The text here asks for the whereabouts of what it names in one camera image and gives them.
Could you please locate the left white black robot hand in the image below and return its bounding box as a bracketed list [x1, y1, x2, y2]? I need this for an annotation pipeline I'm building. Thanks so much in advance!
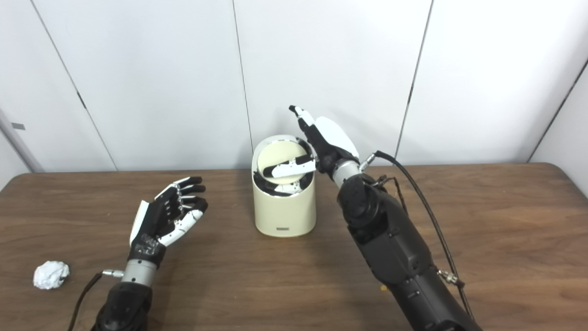
[129, 176, 209, 269]

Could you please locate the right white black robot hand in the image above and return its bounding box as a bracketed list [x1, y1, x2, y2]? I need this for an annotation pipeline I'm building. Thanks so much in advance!
[264, 105, 360, 181]

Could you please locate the cream round bin lid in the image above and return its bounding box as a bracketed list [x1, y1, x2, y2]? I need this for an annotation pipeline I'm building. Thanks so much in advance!
[256, 142, 309, 185]

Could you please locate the cream-colored bin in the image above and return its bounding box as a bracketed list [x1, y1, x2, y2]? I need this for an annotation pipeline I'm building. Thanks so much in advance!
[251, 134, 317, 238]

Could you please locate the white paper ball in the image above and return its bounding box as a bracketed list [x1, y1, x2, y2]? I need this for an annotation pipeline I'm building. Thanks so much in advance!
[33, 261, 70, 290]

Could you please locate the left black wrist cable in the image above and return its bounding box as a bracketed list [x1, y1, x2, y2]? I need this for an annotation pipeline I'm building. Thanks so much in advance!
[68, 269, 125, 331]

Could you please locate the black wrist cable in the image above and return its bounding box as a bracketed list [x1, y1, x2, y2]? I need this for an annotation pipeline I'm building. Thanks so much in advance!
[359, 150, 474, 318]
[68, 269, 125, 331]

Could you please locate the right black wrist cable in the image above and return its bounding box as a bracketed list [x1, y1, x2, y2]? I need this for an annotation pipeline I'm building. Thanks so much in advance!
[359, 150, 474, 318]

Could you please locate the grey wall post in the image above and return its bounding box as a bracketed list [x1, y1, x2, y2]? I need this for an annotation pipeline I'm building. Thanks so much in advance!
[0, 108, 44, 173]

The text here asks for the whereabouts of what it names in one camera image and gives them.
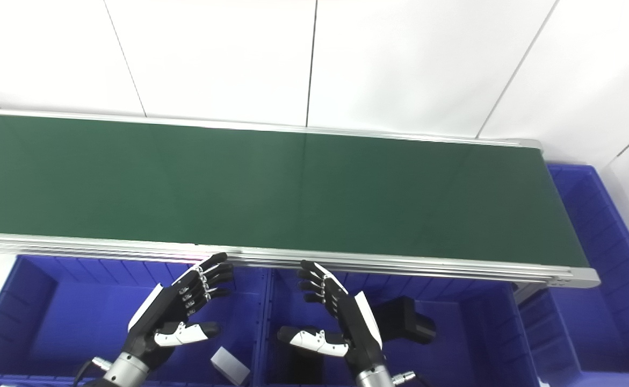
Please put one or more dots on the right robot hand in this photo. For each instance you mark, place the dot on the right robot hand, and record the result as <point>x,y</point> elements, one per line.
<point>354,328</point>

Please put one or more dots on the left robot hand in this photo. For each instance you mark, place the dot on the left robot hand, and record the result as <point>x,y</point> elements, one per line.
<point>169,309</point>

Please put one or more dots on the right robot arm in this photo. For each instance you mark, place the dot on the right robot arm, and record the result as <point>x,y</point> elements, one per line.
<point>373,378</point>

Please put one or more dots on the black block part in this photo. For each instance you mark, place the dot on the black block part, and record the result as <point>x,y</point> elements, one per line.
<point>405,320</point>

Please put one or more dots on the blue plastic bin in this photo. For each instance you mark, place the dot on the blue plastic bin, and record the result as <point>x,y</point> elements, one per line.
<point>454,360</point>
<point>78,322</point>
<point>604,322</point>

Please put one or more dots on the green conveyor belt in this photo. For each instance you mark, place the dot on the green conveyor belt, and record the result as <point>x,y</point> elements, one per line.
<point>293,188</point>

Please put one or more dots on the aluminium conveyor leg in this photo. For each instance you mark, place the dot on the aluminium conveyor leg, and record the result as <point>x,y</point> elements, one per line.
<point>529,293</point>

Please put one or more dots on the white rectangular block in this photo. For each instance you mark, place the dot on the white rectangular block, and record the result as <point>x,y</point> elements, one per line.
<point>228,368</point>

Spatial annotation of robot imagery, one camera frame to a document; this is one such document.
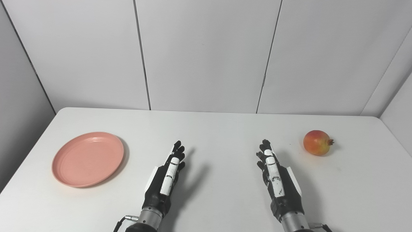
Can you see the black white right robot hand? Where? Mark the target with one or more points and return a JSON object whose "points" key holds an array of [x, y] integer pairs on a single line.
{"points": [[288, 193]]}

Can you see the pink round plate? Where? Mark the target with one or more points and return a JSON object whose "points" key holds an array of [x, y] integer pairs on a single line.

## Problem requirements
Please give again, word for word, the lines from the one containing "<point>228,368</point>" through the last line of the listing above, inclusive, and leave out pictures.

## Your response
<point>228,368</point>

Spatial annotation of robot imagery, one camera frame to a document; this is one such document.
Can you see the black white right robot hand? Where? Mark the target with one or more points and return a JSON object whose "points" key holds an array of [x, y] integer pairs on a single line.
{"points": [[288, 193]]}

Can you see the pink round plate? Where? Mark the target with one or more points and return a JSON object whose "points" key holds an array of [x, y] integer pairs on a single line.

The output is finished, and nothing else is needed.